Más de diez mil años han trascurrido desde que los seres humanos nos pasábamos, la mayor parte del día, cazando, pescando o recogiendo frutos, ocupados en buscar qué comer. Dada nuestra inteligencia, era lógico que por entonces ya nos preocupáramos de encontrar la forma con la que disponer de un suministro estable para atender nuestro sustento.
Se me ocurre que, en el Neolítico, fue la necesidad de alimentarse, causa del devenir hacia la división del trabajo y la especialización económica, puesto que, cuando hubo mayores recursos alimenticios, se pudo mantener una comunidad más grande donde algunos podían emplear todo su tiempo en ejercer distintas profesiones. Aunque el desarrollo de la agricultura y la ganadería comenzará discretamente con poco más que la siembra, plantación, recolección y acarreo de los frutos hasta la aldea o el cuidado de pequeños rebaños, se necesitarían otros oficios distintos a los incipientes agricultores y pastores, ya que, como mínimo, serían imprescindibles guerreros adiestrados para defender las cosechas y los animales que aseguraban a todos la comida. También algunos se aplicarían en la fabricación de enseres y en la conservación de los alimentos para prolongar su vida útil, aplicando métodos rudimentarios como el cocinado y ahumado al fuego o el desecado al sol. Poco a poco se perfeccionaron otras técnicas, a medida que sabíamos más sobre las cosas, pasando por las salmueras, la miel, las grasas y las ceras de cobertura, la fermentación del trigo y la cebada de los egipcios o el vinagre, las plantas aromáticas y el aceite de oliva de los griegos clásicos, hasta los procesos industriales de refrigeración y esterilización del XIX y la cada vez más compleja y útil tecnología alimentaria de nuestros días.
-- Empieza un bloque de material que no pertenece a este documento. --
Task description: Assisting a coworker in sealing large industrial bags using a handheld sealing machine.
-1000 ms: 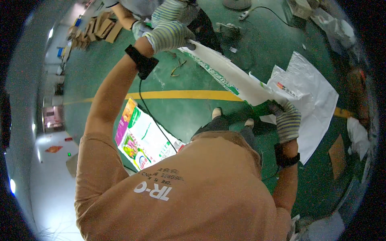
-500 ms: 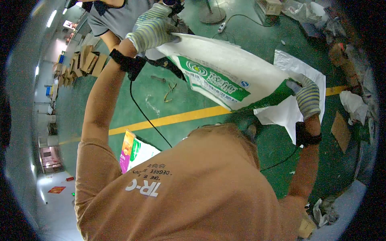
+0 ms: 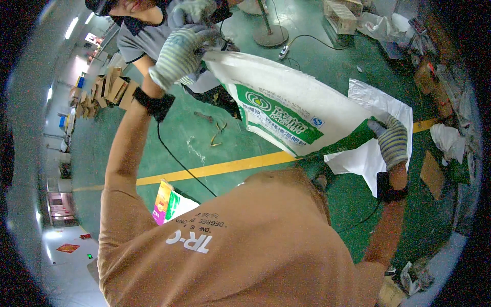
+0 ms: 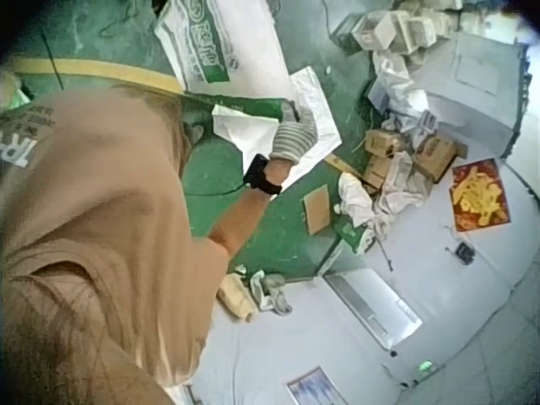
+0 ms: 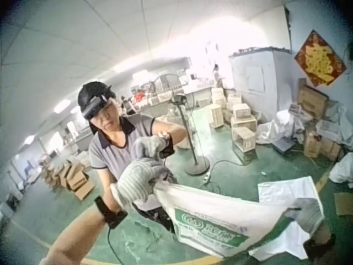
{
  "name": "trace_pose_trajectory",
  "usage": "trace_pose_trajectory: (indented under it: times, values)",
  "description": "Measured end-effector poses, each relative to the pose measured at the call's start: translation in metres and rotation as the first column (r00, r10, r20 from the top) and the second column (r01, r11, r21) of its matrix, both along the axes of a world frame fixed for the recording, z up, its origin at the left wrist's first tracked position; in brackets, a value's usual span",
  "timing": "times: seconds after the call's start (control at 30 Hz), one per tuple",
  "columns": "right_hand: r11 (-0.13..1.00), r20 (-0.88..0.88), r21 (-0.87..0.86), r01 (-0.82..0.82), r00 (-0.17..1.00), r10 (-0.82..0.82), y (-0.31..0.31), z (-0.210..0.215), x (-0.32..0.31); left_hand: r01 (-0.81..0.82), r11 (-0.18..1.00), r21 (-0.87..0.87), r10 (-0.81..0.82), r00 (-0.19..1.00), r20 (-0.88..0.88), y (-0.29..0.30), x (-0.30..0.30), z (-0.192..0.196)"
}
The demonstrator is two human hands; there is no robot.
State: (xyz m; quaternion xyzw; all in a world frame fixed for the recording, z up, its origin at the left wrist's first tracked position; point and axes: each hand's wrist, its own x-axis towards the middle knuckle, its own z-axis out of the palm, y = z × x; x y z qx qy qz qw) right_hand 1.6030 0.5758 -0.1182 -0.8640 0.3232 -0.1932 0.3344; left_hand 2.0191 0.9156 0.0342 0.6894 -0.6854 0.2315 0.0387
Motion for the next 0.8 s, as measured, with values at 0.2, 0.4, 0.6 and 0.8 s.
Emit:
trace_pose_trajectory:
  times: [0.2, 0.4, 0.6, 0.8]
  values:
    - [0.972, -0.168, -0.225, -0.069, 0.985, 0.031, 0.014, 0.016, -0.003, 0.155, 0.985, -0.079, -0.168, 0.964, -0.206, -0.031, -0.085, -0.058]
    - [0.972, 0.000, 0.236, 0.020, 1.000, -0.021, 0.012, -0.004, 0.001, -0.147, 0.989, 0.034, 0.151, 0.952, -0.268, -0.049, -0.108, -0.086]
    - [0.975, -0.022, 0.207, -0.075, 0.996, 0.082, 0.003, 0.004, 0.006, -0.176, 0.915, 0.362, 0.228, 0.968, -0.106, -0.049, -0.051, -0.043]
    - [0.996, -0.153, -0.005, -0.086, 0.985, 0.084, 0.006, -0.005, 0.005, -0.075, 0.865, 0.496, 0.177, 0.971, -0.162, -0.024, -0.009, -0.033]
Sin entreactos, hemos llegado a un tiempo en que, también, la tecnología nos hace capaces de calcular con bastante precisión qué cantidad de alimentos se producen en el mundo, cuántos recursos naturales empleamos para obtenerlos, cuántas personas pasan hambre, qué efecto sobre el clima tienen las emisiones y los residuos provenientes de la alimentación, así como para tener cada vez más datos y afinar metodologías con las que medir el desperdicio de alimentos en cada segmento de la cadena.
Preocupados, esta vez por el desperdicio de alimentos, nos marcamos retos como sociedad mundial con los Objetivos del Milenio en 2000 y sus sucesores, los 17 Objetivos de Desarrollo Sostenible, que - por alguna razón, han logrado más fama entre el público- para lograr que la producción y el consumo sean responsables y dedicamos un día, el 29 de septiembre, para concienciarnos de que no es posible mantener, en estas condiciones, la mayoría de los sistemas alimentarios del mundo.
Mientras, el último informe del PNUMA, destaca que la mayor parte del desperdicio mundial de alimentos procede de los hogares, equivalente a mil millones de raciones al día. En nuestra UE, según Eurostat, en 2022 se desperdiciaron unos 132 kg de alimentos por habitante, de los cuales 72 kg procedían de los hogares.